» **Aim of the task**
Read the records below. Copy each line where the string "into" occurs.

» **Data for this exercise**

++++

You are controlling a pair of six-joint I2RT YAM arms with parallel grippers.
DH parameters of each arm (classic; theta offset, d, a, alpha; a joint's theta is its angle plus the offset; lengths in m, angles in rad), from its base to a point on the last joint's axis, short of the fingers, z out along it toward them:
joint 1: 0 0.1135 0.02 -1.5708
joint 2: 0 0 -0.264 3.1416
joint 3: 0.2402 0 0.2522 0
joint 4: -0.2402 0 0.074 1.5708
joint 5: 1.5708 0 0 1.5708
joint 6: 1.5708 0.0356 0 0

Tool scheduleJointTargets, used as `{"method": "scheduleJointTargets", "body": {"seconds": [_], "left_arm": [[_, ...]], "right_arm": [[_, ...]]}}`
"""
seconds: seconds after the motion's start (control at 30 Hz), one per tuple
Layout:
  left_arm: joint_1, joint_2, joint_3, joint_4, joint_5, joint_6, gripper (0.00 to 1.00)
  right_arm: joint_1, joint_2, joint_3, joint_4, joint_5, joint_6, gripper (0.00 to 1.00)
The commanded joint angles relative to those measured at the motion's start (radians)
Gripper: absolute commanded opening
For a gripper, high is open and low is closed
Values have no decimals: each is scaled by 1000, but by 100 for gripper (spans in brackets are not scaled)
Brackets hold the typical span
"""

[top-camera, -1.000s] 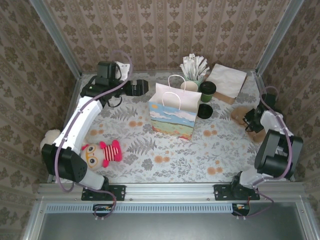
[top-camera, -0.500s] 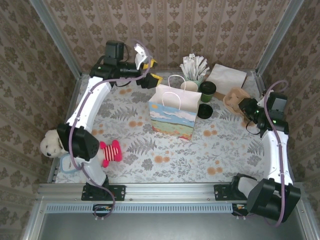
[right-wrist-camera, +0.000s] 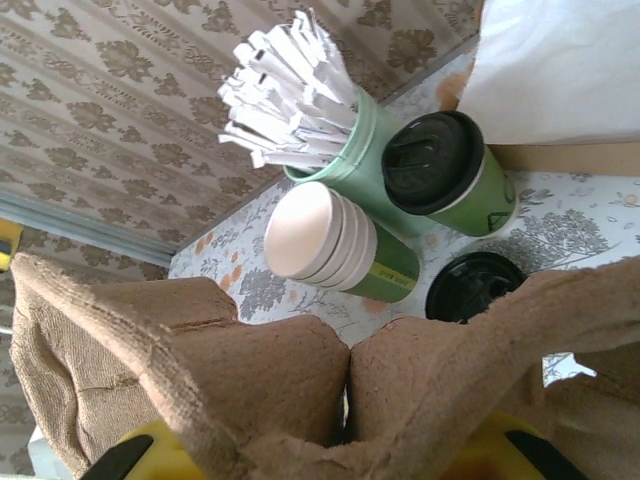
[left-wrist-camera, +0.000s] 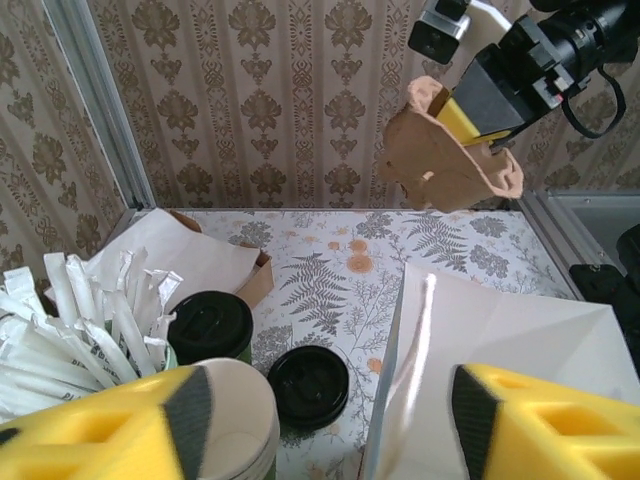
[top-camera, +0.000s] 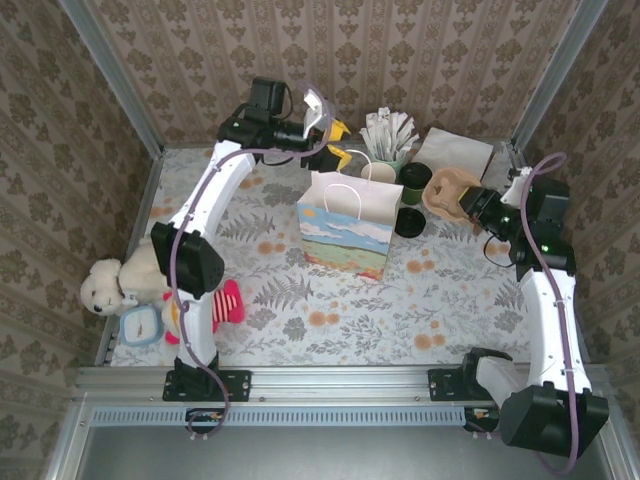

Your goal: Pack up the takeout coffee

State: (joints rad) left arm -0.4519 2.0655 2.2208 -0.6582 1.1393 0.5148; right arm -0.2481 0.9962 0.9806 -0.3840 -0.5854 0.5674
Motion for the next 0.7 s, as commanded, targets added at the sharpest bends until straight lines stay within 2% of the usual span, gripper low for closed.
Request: {"method": "scheduleJointTargets", "body": {"seconds": [0.0, 0.17, 0.27, 0.33, 0.43, 0.67], "left_arm": [[2, 31, 67, -45, 87, 9, 55], [2, 20, 45, -40, 92, -5, 32], [2, -23, -9, -4, 34, -57, 21], [-38, -63, -72, 52, -42, -125, 0], [-67, -133, -166, 132, -202, -228, 0], [-157, -271, -294, 221, -704, -503, 0]], "right_arm": [[32, -18, 50, 18, -40, -21, 16], [103, -4, 101, 21, -48, -29, 15], [163, 21, 152, 28, -50, -24, 15], [207, 47, 192, 45, -48, -13, 15], [267, 91, 263, 72, -55, 16, 15], [396, 218, 420, 80, -60, 35, 15]]}}
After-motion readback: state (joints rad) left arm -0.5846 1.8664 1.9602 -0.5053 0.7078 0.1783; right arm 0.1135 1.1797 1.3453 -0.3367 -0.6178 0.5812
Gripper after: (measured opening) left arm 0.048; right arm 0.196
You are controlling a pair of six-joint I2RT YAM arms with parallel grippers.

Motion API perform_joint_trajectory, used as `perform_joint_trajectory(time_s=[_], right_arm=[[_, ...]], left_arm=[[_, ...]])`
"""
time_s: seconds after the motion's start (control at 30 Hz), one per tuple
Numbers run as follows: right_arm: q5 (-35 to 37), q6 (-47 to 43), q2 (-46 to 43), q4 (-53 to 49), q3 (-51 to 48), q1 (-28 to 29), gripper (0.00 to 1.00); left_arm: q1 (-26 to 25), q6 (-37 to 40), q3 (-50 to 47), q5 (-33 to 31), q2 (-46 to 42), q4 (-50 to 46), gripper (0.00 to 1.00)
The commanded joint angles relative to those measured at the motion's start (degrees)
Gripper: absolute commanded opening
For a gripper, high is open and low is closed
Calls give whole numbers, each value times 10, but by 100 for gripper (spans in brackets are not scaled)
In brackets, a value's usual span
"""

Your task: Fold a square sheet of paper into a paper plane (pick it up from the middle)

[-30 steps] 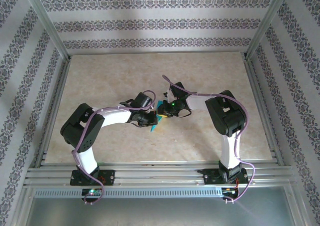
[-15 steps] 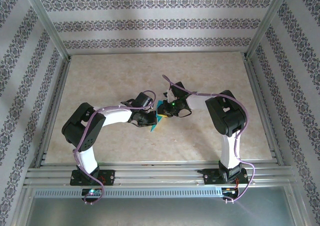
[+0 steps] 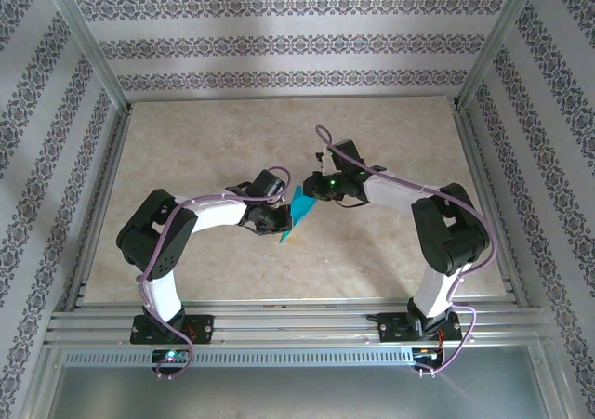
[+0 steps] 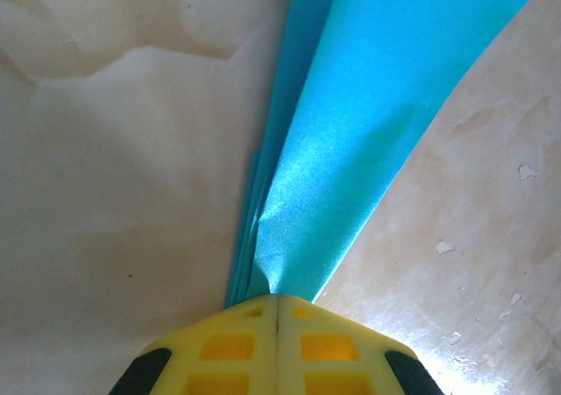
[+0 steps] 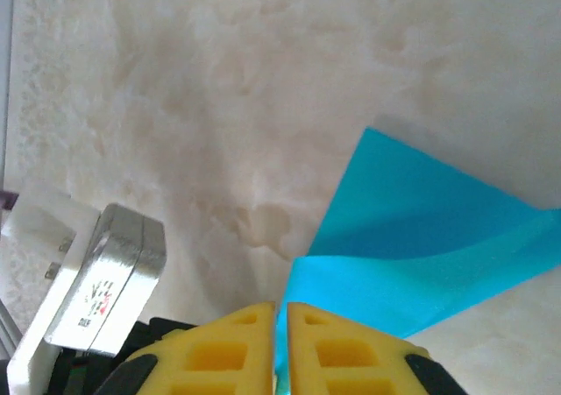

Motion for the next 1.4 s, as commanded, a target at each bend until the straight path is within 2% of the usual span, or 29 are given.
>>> perform_joint_trajectory(time_s=[0.0, 0.2, 0.4, 1.0, 1.1, 1.2, 1.37], right_arm=[[23, -1, 29, -10, -13, 19, 10], [6, -3, 68, -3, -1, 33, 6], [5, -19, 90, -7, -2, 18, 6], [17, -30, 140, 17, 28, -154, 7], [17, -30, 122, 18, 28, -175, 7], [28, -38, 67, 3, 25, -177, 7], [45, -21, -15, -3, -17, -130, 8]], left_arm=[[-2, 11, -8, -36, 26, -81, 0], [-2, 15, -4, -37, 29, -88, 0], [-2, 16, -6, -40, 30, -97, 0], [-2, 32, -17, -45, 36, -129, 0], [-2, 32, -11, -43, 37, -128, 0], [-3, 33, -2, -40, 40, -129, 0], [-3, 33, 5, -37, 41, -129, 0]])
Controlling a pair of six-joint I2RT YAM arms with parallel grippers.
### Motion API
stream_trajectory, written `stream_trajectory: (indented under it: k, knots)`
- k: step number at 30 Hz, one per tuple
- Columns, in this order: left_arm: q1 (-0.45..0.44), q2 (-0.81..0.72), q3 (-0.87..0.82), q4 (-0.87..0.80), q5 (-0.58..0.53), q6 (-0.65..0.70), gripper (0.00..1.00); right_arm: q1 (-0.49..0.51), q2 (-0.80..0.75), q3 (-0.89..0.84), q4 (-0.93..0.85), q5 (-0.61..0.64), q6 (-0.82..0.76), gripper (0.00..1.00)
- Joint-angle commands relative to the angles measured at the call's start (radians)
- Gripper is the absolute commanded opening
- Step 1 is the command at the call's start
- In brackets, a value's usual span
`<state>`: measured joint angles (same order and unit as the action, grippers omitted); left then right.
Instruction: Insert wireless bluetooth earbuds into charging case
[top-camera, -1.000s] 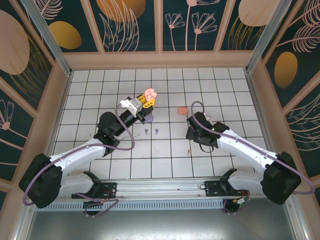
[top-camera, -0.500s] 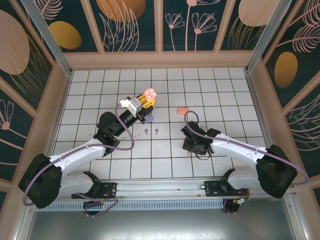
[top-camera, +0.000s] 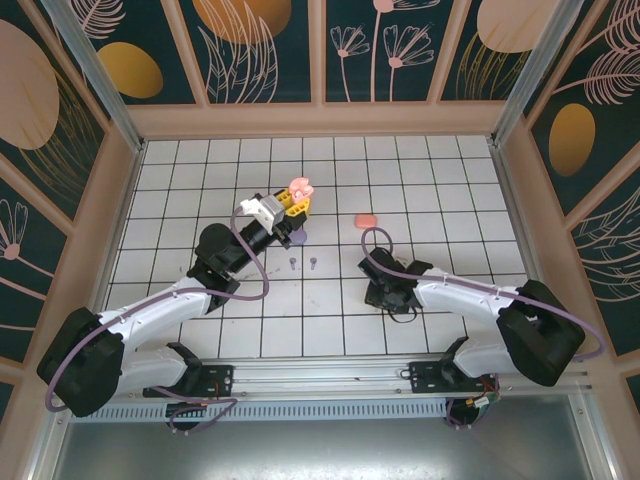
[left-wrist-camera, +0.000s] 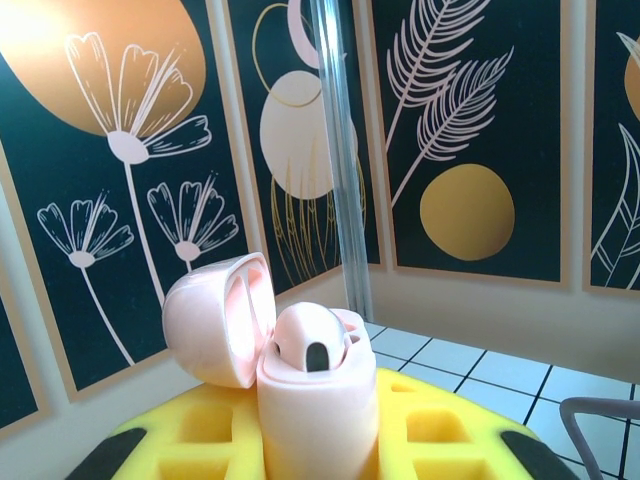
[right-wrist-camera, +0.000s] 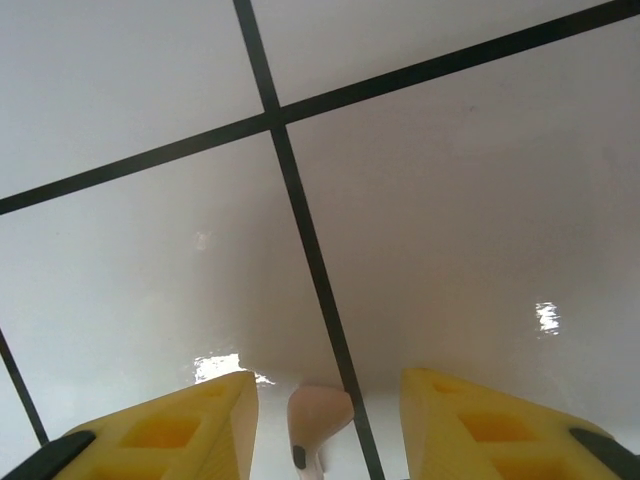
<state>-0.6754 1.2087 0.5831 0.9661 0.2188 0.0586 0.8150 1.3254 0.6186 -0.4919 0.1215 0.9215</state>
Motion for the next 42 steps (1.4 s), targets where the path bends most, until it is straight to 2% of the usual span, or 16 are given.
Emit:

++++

» **Solution to the exercise**
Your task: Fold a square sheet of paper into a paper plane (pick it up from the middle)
Instruction: Insert wireless bluetooth earbuds into charging case

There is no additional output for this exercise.